Cosine Similarity and Cosine Distance

Cosine similarity is a measure of the similarity of two vectors. Cosine similarity is commonly used in semantic text search, generative AI, searches of images and audio files, and other applications.

In these applications, images, blocks of text, audio files, and other content are converted to vectors. These vectors can be stored and then searched over using measures of vector similarity, including cosine similarity.

SingleStore provides a Vector Type for storing vector data and Vector Indexing to speed up vector search when searching over large sets of vector data.

Also see Working with Vector Data for more information about and examples of working with vector data in SingleStore.
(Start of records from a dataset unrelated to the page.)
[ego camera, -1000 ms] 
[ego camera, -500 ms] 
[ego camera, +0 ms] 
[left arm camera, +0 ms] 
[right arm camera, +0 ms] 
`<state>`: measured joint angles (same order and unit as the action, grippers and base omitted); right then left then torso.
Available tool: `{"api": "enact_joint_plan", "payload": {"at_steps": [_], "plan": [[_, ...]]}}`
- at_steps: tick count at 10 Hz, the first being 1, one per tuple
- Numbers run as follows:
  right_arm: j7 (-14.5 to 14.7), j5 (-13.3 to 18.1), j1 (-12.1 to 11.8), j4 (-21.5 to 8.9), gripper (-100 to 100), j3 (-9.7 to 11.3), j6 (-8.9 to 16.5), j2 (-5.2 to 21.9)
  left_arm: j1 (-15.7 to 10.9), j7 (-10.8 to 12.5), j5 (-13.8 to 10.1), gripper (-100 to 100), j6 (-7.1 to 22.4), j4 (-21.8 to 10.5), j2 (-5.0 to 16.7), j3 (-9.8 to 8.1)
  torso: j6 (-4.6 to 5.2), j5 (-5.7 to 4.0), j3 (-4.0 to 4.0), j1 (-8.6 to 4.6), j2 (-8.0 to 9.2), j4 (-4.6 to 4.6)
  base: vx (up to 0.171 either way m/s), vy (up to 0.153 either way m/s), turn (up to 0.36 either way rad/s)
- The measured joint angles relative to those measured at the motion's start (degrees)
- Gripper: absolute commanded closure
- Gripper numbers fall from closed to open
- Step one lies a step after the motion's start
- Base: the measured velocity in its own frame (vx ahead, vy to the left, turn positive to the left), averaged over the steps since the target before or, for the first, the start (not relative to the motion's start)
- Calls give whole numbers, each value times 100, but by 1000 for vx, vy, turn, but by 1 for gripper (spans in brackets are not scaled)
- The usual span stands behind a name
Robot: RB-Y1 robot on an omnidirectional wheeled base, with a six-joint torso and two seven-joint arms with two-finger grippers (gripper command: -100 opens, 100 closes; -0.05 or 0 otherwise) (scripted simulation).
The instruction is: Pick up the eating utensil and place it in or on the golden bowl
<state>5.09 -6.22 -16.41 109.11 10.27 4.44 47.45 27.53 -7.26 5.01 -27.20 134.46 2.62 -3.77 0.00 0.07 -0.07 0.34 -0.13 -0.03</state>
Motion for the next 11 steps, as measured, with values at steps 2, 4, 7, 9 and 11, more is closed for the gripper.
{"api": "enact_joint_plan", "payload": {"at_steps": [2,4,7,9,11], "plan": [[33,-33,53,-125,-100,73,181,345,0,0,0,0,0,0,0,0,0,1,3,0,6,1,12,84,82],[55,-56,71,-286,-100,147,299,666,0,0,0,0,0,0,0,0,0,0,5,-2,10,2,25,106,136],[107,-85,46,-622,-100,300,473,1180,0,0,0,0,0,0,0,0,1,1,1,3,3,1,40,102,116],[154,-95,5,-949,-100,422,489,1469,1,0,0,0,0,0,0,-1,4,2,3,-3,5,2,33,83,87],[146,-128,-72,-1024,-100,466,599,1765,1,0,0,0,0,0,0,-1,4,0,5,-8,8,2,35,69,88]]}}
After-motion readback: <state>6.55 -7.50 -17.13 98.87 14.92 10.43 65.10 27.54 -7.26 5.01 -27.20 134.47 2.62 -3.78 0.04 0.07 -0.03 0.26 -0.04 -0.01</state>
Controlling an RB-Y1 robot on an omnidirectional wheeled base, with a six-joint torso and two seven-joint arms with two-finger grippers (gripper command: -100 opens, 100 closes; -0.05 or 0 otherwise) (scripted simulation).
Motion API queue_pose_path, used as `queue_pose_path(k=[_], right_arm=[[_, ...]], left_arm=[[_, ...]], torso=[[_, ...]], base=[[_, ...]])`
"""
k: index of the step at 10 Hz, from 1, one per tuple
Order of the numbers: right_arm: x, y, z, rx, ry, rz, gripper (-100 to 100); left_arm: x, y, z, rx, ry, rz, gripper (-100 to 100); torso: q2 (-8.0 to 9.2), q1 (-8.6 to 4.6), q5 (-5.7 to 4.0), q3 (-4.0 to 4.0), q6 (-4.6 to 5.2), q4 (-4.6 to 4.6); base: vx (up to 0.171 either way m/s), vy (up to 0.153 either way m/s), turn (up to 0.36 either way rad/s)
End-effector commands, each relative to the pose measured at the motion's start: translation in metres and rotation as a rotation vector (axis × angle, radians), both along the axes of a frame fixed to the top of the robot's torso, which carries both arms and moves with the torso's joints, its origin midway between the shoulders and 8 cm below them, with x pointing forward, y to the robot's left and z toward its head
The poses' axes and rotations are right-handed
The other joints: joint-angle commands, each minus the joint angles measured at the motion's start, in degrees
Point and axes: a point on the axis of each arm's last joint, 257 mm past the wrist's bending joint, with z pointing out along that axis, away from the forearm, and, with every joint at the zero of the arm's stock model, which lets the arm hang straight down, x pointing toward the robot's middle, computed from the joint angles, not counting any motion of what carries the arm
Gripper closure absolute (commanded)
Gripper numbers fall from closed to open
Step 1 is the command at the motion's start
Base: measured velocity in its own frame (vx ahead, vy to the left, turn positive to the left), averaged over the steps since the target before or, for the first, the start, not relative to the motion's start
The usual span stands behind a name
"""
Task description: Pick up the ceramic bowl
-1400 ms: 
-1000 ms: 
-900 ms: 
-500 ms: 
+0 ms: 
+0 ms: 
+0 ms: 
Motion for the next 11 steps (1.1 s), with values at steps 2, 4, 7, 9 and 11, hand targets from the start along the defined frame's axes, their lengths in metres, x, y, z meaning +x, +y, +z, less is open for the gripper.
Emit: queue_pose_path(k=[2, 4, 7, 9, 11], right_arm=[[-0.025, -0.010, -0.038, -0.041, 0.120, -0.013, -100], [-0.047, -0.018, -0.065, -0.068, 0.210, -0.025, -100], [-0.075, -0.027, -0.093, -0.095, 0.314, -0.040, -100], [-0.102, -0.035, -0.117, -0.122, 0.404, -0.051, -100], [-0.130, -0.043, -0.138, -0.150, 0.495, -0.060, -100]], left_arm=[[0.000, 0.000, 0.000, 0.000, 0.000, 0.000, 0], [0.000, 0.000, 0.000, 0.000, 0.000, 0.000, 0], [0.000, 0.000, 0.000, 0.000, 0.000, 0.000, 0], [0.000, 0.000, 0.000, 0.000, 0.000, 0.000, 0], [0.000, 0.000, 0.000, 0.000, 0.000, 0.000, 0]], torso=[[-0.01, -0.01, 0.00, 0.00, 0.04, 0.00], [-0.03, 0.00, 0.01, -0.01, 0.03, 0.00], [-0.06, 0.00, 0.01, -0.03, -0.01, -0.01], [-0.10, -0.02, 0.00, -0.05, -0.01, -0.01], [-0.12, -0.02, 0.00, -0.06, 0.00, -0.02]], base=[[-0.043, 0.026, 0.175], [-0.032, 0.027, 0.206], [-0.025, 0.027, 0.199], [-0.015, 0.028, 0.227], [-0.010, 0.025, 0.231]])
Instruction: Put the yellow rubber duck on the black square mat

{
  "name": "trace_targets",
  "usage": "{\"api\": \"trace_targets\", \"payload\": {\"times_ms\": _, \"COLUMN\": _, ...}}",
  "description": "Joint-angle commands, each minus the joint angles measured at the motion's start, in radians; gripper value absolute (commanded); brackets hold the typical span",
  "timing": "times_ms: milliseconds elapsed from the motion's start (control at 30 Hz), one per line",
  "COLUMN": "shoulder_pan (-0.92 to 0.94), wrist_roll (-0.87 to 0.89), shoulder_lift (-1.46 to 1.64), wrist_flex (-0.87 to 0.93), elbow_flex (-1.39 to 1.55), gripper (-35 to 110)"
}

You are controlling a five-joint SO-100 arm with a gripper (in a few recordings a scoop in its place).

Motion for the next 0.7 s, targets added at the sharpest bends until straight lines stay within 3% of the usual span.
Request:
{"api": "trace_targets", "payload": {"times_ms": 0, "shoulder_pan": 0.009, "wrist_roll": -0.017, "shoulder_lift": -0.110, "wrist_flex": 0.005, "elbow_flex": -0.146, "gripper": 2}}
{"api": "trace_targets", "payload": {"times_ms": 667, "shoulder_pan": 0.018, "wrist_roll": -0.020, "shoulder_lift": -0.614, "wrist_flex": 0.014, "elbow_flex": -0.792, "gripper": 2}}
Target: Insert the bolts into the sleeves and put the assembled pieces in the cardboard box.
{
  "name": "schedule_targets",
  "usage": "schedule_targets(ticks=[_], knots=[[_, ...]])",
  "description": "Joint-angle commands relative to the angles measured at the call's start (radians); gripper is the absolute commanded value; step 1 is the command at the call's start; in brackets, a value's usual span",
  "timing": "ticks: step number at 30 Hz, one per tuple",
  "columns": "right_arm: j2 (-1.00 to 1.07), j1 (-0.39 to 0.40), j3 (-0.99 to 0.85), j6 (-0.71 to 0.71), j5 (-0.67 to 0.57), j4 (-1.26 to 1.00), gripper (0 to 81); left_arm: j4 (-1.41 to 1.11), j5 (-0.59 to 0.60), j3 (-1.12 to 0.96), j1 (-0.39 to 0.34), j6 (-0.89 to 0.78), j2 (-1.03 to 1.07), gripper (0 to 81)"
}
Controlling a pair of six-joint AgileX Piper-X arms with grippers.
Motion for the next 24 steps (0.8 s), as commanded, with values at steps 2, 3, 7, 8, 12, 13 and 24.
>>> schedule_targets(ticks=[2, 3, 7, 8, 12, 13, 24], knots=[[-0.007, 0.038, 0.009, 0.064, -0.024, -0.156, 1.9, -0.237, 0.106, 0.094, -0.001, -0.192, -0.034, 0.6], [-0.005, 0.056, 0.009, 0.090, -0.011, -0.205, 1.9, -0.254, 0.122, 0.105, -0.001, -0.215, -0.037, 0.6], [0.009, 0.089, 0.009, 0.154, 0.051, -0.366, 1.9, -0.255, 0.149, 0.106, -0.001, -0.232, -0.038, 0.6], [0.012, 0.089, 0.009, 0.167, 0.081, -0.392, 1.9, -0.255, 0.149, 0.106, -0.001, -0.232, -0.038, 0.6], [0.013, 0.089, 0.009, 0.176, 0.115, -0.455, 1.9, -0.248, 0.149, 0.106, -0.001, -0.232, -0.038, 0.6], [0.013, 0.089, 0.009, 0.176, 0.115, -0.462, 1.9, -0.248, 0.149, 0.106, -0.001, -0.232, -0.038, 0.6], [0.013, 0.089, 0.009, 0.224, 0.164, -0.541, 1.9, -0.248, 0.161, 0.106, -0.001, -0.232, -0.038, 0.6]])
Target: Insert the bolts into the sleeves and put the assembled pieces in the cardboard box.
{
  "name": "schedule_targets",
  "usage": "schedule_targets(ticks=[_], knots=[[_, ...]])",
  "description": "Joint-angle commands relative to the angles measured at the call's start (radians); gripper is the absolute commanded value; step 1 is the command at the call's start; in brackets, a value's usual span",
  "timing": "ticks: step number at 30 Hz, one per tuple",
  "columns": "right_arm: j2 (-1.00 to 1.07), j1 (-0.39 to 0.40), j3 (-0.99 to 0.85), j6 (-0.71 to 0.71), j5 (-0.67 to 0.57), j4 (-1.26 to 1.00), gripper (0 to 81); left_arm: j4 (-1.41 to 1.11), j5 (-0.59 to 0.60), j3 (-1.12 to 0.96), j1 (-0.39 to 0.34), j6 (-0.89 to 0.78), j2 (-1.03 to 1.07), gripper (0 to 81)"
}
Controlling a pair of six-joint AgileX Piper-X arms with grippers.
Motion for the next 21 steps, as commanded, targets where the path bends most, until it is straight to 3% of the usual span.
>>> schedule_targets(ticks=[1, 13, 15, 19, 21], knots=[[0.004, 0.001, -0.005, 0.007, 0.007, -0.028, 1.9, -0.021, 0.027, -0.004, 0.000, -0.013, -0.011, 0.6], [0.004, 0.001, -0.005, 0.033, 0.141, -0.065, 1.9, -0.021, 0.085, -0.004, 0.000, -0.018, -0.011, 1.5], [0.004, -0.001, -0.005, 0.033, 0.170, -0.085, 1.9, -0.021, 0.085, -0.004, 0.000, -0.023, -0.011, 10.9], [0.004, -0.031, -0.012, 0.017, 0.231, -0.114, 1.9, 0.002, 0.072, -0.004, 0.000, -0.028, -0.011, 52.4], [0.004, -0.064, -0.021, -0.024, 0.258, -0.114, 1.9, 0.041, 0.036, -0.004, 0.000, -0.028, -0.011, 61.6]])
Cosine Similarity Calculation: Cosine similarity can be calculated in two different ways in SingleStore. Cosine similarity can be calculated with the DOT_PRODUCT function when the input vectors are all of length 1. SingleStore recommends normalizing all vectors before storing in the database and then using DOT_PRODUCT to calculate cosine similarity. Vector Normalization provides a function for normalizing vectors in SingleStore.

Using DOT_PRODUCT to calculate cosine similarity gives the best performance since DOT_PRODUCT does not have to normalize its input every time it is called and because indexed vector search can be used. 

Important

When performing cosine similarity calculations with DOT_PRODUCT, the vectors should be normalized to length 1 before storing them in the database.

Example 1 below demonstrates calculating cosine similarity using DOT_PRODUCT over a set of vectors with length 1.

In some cases, it is necessary to calculate cosine similarity directly or to calculate cosine distance. Example 2 defines functions for cosine_similiarity and cosine_distance. cosine distance is the inverse of cosine similarity (cosine_distance = 1 - cosine_similarity). These functions are more expensive than DOT_PRODUCT.

Euclidean distance is another common measure or vector similarity. See EUCLIDEAN_DISTANCE for information on using the Euclidean distance metric in SingleStore.

Important

When finding the top K closest matches, descending (DESC) sort order must be used when you are using DOT_PRODUCT and cosine similarity. The sort order for cosine distance and Euclidean distance are opposite of the sort order for cosine similarity; use ascending (ASC) sort order for cosine distance and EUCLIDEAN_DISTANCE.

Examples

Example 1 - Cosine Similarity using DOT_PRODUCT (<*>)

A common use case of cosine similarity is to calculate the similarity of a set of vectors to a query vector. The example below shows calculating the cosine similarity between a @query_vector and a set of normalized vectors using the infix DOT_PRODUCT operator (<*>).

Note

This example assumes that the vectors are already normalized. And, for the purposes of this example, we assume that the vectors in the example have length 1. In fact, these vectors have length very close to 1, but not exactly 1. The vectors have been simplified to improve the readability of the example. In practice, it is important to use fully normalized vectors.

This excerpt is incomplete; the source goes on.